Plus, any platform may support any number of ‘extensions’ which provide capabilities on top of the ‘core’ functionality offered by that OpenGL version. A good application will check the availability of all extensions they are using, which seems like a massive hassle to me at this point. Theres a library called the GL Extension Wrangler (GLEW) thats supposed to help with this, and Qt has its own set of helpers to ensure that youre only able to invoke functionality thats actually provided by your chosen GL version.

Oh, there are also the ‘embedded’ versions of OpenGL – OpenGL ES. These are apparently much smaller and well supported so I think I will migrate towards using some OpenGL ES version in the near future – probably OpenGL ES 2.0, which is supposed to be compatible with OpenGL 4.1 I believe.

In general I’d say stay away from writing your own graphics drivers at this level – use higher level stuff that abstracts your OpenGL vs DirectX decisions from you. I went with OpenGL because I was suffering the delusion that it would make my experience with my QML layer simpler, but looking at the incompatabilities and weird differences between platforms I can see a lot of trouble in my future if I continue down this route.

I plan to write a more thorough map of the path I took through this so that hopefully others do not have to make the same mistakes I did.
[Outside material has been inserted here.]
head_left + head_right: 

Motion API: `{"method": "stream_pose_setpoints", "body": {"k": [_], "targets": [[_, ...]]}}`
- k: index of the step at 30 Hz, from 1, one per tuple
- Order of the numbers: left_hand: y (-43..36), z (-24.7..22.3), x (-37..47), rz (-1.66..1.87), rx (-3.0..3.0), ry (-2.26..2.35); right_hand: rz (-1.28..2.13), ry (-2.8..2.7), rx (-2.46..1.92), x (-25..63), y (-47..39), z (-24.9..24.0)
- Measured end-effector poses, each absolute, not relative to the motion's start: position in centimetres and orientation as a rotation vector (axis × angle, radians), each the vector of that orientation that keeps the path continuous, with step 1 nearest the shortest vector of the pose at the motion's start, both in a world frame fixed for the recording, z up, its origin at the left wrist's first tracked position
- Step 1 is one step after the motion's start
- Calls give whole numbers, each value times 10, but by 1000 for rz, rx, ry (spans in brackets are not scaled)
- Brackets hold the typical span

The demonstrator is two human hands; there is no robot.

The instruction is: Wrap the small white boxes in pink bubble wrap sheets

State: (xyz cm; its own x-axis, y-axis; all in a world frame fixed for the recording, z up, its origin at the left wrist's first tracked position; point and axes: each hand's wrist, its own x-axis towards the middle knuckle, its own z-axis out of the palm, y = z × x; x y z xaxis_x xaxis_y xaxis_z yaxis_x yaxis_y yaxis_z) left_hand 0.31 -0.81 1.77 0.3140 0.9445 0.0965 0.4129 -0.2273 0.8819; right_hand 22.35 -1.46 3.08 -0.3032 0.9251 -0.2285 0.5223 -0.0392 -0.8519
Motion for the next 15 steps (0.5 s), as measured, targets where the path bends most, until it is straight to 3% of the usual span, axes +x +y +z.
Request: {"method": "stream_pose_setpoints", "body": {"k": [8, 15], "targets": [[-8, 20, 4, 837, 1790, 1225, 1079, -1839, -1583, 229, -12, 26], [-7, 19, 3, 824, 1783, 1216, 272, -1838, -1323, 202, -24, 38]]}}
PolyVox voxel mesh generation

I didn’t want to also have to figure out how to generate meshes for my game at this point, so I decided to go with a library that allows the easy generation of voxel meshes.

PolyVox is actively being developed by a couple of pretty smart guys. A lot of it has the feel of a university thesis project, but it seems to work quite well, which is the most important thing. Most helpfully for me, they seem to be writing their examples using Qt in Windows and Linux, so I can learn from their mistakes with OpenGL on Windows (something I’ll have to do soon.)
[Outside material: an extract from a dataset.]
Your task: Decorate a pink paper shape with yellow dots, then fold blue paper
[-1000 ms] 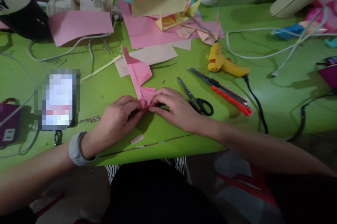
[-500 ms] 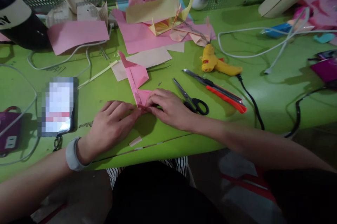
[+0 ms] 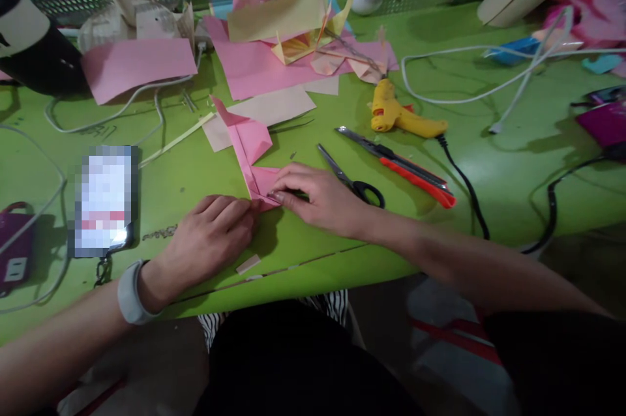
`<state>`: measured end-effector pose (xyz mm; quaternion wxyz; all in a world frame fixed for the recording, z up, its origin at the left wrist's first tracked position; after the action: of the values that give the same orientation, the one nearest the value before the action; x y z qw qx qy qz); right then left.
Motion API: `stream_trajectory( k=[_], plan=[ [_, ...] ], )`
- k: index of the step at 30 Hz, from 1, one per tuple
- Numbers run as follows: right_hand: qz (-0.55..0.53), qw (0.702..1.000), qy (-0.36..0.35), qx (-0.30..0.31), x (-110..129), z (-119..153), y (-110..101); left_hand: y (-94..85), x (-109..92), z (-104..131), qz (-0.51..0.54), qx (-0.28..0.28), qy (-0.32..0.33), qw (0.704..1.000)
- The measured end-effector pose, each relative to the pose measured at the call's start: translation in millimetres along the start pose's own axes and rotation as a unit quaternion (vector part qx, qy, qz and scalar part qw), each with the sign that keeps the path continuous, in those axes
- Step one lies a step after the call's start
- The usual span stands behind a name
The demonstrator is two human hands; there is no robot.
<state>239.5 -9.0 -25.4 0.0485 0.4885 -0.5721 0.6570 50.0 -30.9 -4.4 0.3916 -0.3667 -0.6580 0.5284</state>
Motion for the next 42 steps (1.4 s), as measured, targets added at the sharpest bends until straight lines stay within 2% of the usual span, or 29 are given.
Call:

I plan to try generating some models in Blender and use something like AssImp to import them into my game soon.

General application design

I really want to put my stuff on github but I’m finding myself a bit recalcitrant on that front, because its still got so much half-baked experimental stuff in it. I will push myself to do it soon however because I’d like to link to parts of the code when writing these blog posts.
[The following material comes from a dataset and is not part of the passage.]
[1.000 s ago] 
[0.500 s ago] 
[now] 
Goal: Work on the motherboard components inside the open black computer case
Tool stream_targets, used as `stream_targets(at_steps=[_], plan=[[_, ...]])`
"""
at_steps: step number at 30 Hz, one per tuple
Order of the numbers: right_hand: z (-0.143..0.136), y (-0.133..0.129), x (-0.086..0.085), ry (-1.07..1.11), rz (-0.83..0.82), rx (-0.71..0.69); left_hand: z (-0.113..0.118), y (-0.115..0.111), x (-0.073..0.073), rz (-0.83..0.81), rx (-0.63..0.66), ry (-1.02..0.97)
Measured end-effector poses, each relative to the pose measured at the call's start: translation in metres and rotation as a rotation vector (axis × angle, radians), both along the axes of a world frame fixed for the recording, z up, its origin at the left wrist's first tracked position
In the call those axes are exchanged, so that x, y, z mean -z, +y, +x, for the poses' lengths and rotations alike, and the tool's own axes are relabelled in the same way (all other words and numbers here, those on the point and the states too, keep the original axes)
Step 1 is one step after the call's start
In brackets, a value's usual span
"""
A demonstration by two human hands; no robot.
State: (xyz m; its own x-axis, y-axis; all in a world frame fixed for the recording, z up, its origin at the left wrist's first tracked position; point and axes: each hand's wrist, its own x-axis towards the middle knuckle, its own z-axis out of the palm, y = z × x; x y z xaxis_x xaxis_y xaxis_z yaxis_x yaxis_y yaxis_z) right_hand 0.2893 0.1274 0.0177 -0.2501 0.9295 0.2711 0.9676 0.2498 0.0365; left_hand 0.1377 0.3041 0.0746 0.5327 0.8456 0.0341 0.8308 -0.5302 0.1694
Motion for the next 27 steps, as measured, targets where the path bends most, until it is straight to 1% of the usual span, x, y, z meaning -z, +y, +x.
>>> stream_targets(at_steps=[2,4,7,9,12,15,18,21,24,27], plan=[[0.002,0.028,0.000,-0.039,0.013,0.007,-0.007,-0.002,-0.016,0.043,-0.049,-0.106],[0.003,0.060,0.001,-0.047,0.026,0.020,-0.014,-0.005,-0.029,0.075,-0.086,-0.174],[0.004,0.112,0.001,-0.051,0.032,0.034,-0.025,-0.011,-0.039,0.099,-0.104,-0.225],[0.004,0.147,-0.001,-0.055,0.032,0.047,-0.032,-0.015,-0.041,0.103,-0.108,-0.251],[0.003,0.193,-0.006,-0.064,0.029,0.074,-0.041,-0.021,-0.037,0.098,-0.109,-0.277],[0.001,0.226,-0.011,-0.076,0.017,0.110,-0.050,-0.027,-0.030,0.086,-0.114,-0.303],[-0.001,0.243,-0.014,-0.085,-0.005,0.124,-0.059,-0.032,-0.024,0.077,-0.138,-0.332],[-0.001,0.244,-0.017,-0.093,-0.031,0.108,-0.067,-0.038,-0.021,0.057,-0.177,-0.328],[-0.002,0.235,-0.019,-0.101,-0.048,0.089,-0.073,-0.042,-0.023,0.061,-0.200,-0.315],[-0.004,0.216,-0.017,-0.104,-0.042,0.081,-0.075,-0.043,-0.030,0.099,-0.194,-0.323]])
It was somewhat satisfying to realise that all of the changes and work I’ve done in the last couple of months has had no effect on the core modules I established for the 2D version of my game. All the terrain and entity management, along with the core module message passing mechanisms have remained the same.

I spent some time discovering an intuitive way to describe my 3D scene for rendering in OpenGL (i.e., for encapsulating all the OpenGL buffers, shader programs and shader program attribute bindings.) Of course this has been done many times before but OpenGLs ‘stateless’ approach (or whatever they call having to bind your objects to global state) makes this a challenge.

The fundamental types in my scene description are:

  • camera encapsulates the perspective and view matrices (mapping world-space coordinates to pixels in the view). This has a render() method which tells the scene to render itself using this camera’s view data
  • scene contains all the entities and light data that may be rendered into the view, as well as the active shader program. The scene invokes each entitys render() method
  • entity encapsulates a model that is to be rendered as well as the model matrix which maps the mesh from local ‘model coordinates’ into the world coordinates, oriented the correct way and all that jazz
  • model encapsulates all the buffers and VBOs required to render a mesh

My system is also pretty dynamic – changes to the shader program files on disk immediately cause the application to re-compile and start using the new shader in the application, which helps speed things up on occasion.